> _WHAT YOU NEED TO DO_
Return every line of the data exactly as it appears.

> _SOURCE DATA_
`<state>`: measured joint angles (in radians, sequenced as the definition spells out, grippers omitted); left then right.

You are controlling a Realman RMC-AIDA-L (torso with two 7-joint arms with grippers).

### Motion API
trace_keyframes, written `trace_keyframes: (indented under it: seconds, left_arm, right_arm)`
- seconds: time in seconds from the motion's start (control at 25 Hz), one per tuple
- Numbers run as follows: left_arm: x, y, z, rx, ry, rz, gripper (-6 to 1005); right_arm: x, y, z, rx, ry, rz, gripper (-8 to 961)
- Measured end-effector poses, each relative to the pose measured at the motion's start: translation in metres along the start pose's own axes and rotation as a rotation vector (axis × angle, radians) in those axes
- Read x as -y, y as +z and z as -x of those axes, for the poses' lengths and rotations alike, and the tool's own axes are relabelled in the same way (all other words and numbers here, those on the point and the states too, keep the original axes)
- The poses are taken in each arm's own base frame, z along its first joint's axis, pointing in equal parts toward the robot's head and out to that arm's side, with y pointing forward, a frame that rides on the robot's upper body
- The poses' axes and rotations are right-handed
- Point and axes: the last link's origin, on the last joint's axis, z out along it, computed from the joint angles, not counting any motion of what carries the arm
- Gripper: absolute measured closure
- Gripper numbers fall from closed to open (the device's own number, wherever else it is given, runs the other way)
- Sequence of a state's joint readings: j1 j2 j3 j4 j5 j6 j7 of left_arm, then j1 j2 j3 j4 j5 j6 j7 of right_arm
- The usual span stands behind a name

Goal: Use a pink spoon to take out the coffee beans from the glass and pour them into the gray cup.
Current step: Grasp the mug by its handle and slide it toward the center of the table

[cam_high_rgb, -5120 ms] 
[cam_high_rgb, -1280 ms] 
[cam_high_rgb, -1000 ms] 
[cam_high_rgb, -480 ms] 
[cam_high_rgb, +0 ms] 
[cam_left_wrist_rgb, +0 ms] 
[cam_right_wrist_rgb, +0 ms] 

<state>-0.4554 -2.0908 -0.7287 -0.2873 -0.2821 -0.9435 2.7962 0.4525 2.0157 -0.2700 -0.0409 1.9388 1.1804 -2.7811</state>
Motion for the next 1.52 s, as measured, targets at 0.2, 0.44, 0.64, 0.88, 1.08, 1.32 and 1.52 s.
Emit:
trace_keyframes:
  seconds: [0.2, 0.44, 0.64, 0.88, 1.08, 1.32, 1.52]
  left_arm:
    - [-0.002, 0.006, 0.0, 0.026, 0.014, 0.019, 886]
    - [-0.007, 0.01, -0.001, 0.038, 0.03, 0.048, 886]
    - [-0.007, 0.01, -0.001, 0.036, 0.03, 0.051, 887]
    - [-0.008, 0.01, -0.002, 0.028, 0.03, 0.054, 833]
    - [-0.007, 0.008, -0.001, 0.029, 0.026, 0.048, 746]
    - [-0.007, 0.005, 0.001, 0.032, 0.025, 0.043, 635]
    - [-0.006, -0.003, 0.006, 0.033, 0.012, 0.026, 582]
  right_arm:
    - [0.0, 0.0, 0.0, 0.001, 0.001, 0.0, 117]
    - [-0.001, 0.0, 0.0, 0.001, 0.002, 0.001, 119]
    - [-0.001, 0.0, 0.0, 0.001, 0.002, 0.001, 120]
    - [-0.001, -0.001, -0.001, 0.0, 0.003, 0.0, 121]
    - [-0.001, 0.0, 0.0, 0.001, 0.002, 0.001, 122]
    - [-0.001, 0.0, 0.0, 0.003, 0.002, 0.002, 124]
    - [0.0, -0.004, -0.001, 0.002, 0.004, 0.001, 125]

> _RESULT OF THIS EXERCISE_
`<state>`: measured joint angles (in radians, sequenced as the definition spells out, grippers omitted); left then right.

You are controlling a Realman RMC-AIDA-L (torso with two 7-joint arms with grippers).

### Motion API
trace_keyframes, written `trace_keyframes: (indented under it: seconds, left_arm, right_arm)`
- seconds: time in seconds from the motion's start (control at 25 Hz), one per tuple
- Numbers run as follows: left_arm: x, y, z, rx, ry, rz, gripper (-6 to 1005); right_arm: x, y, z, rx, ry, rz, gripper (-8 to 961)
- Measured end-effector poses, each relative to the pose measured at the motion's start: translation in metres along the start pose's own axes and rotation as a rotation vector (axis × angle, radians) in those axes
- Read x as -y, y as +z and z as -x of those axes, for the poses' lengths and rotations alike, and the tool's own axes are relabelled in the same way (all other words and numbers here, those on the point and the states too, keep the original axes)
- The poses are taken in each arm's own base frame, z along its first joint's axis, pointing in equal parts toward the robot's head and out to that arm's side, with y pointing forward, a frame that rides on the robot's upper body
- The poses' axes and rotations are right-handed
- Point and axes: the last link's origin, on the last joint's axis, z out along it, computed from the joint angles, not counting any motion of what carries the arm
- Gripper: absolute measured closure
- Gripper numbers fall from closed to open (the device's own number, wherever else it is given, runs the other way)
- Sequence of a state's joint readings: j1 j2 j3 j4 j5 j6 j7 of left_arm, then j1 j2 j3 j4 j5 j6 j7 of right_arm
- The usual span stands behind a name

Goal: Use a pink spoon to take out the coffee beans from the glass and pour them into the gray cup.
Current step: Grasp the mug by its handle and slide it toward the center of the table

[cam_high_rgb, -5120 ms] 
[cam_high_rgb, -1280 ms] 
[cam_high_rgb, -1000 ms] 
[cam_high_rgb, -480 ms] 
[cam_high_rgb, +0 ms] 
[cam_left_wrist_rgb, +0 ms] 
[cam_right_wrist_rgb, +0 ms] 

<state>-0.4554 -2.0908 -0.7287 -0.2873 -0.2821 -0.9435 2.7962 0.4525 2.0157 -0.2700 -0.0409 1.9388 1.1804 -2.7811</state>
Motion for the next 1.52 s, as measured, targets at 0.2, 0.44, 0.64, 0.88, 1.08, 1.32 and 1.52 s.
Emit:
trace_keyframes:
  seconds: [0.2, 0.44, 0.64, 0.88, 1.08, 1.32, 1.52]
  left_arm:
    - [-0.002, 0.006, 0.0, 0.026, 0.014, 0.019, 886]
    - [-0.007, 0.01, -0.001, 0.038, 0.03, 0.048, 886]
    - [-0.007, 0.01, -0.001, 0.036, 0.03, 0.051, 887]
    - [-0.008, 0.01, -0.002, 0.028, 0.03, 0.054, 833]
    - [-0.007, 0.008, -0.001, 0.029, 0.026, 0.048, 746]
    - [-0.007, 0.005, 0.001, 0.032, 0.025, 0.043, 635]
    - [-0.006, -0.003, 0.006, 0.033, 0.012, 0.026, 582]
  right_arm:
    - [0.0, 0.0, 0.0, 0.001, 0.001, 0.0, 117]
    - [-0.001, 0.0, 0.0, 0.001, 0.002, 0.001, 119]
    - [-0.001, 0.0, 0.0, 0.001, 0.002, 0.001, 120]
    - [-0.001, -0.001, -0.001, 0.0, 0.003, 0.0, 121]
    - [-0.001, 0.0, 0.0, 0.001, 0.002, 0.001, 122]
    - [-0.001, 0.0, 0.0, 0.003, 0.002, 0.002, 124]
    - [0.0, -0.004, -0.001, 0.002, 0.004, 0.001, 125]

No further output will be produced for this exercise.